* **EXERCISE**: Check the material that follows for the word "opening" and say how many lines contain it, with no other words.
[GIVEN DATA — start]
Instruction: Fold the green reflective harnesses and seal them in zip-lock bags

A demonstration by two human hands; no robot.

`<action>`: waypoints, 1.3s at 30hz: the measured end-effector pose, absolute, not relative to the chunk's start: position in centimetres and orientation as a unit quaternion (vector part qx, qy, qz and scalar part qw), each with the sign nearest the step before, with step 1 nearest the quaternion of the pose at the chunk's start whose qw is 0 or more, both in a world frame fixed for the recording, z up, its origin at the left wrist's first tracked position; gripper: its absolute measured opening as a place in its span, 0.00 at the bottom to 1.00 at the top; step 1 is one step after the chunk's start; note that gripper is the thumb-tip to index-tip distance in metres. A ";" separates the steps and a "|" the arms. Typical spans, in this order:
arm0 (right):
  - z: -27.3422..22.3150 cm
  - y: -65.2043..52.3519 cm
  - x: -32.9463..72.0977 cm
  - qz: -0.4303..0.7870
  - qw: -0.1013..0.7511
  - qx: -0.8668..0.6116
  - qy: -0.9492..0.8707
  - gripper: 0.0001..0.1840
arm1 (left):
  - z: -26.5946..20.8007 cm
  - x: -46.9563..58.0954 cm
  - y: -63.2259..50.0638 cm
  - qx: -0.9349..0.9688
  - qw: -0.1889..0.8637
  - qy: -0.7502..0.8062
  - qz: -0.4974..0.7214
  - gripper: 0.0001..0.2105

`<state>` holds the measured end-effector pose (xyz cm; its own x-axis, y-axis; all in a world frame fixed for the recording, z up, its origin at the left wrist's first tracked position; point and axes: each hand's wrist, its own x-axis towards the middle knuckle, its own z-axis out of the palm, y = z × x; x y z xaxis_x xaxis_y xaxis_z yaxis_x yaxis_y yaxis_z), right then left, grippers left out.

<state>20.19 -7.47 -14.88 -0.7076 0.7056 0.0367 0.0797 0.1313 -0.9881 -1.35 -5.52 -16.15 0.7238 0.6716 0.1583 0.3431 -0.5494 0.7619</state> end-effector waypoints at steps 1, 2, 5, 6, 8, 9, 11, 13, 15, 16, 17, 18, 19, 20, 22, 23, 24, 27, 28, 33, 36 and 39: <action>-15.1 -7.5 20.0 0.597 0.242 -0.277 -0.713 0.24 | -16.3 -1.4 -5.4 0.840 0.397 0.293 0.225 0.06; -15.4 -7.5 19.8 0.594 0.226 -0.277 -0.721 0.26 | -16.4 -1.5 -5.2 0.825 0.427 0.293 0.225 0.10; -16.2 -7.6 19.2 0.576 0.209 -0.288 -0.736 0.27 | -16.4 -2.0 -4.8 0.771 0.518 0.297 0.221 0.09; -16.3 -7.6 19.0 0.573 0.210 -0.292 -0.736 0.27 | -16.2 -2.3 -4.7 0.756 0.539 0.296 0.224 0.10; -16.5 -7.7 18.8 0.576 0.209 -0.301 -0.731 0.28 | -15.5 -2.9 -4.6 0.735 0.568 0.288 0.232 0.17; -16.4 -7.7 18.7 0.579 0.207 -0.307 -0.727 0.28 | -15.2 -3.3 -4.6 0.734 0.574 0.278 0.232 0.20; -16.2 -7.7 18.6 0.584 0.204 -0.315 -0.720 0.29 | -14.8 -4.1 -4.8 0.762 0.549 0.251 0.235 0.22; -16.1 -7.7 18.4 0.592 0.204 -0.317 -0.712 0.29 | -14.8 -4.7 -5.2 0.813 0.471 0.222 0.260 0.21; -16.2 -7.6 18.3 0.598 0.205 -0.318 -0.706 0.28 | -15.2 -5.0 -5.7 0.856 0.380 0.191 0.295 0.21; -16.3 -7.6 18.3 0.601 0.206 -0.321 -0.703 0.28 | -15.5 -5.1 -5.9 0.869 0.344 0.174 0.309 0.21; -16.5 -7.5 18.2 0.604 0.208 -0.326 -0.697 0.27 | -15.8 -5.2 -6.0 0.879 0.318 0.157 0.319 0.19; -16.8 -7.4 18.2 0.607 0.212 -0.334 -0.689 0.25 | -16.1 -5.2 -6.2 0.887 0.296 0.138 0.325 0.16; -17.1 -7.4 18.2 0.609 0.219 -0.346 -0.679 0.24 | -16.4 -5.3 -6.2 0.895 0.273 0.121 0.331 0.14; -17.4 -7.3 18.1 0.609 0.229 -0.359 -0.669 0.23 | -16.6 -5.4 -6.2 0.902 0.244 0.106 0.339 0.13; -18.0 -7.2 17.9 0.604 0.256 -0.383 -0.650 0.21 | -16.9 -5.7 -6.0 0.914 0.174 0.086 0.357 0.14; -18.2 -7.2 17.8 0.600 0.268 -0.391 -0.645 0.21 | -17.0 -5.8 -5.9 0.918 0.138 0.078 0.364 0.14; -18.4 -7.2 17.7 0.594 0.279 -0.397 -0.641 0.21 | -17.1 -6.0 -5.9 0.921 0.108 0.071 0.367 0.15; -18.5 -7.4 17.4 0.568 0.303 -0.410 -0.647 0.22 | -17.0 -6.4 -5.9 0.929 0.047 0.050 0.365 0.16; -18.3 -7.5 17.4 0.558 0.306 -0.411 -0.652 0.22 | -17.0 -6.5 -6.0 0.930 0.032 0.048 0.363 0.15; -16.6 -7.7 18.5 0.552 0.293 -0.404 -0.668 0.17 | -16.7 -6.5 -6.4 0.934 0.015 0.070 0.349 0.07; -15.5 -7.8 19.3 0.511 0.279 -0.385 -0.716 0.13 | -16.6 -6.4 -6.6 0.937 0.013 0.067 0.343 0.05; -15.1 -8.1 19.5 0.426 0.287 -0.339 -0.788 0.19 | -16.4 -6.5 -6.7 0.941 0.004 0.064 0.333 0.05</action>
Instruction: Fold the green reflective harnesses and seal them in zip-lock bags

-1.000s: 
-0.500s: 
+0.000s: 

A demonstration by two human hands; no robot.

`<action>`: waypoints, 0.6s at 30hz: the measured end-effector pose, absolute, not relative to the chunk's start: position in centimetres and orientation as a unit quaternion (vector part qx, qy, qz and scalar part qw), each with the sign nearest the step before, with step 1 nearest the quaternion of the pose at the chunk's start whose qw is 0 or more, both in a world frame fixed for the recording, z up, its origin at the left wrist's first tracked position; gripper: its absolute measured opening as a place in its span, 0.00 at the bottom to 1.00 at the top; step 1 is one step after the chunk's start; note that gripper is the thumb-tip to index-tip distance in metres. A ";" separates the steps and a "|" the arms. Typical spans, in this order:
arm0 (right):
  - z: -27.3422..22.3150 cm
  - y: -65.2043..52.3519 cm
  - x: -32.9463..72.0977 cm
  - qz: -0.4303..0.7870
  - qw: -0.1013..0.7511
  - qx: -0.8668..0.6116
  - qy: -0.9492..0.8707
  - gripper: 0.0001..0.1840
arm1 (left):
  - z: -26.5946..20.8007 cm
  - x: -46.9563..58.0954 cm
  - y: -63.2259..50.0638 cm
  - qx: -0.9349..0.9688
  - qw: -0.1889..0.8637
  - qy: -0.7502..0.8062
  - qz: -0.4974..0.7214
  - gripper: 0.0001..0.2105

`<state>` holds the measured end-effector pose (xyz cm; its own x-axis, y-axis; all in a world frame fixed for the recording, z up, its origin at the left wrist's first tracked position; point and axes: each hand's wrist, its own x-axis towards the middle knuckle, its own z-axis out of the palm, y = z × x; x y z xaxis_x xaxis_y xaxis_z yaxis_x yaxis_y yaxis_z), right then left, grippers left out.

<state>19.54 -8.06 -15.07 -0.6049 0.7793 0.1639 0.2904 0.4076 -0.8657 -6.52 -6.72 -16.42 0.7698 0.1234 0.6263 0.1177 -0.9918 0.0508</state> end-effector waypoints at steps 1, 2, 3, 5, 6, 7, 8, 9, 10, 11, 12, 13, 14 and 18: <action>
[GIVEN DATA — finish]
* **WRITTEN SOLUTION**: 2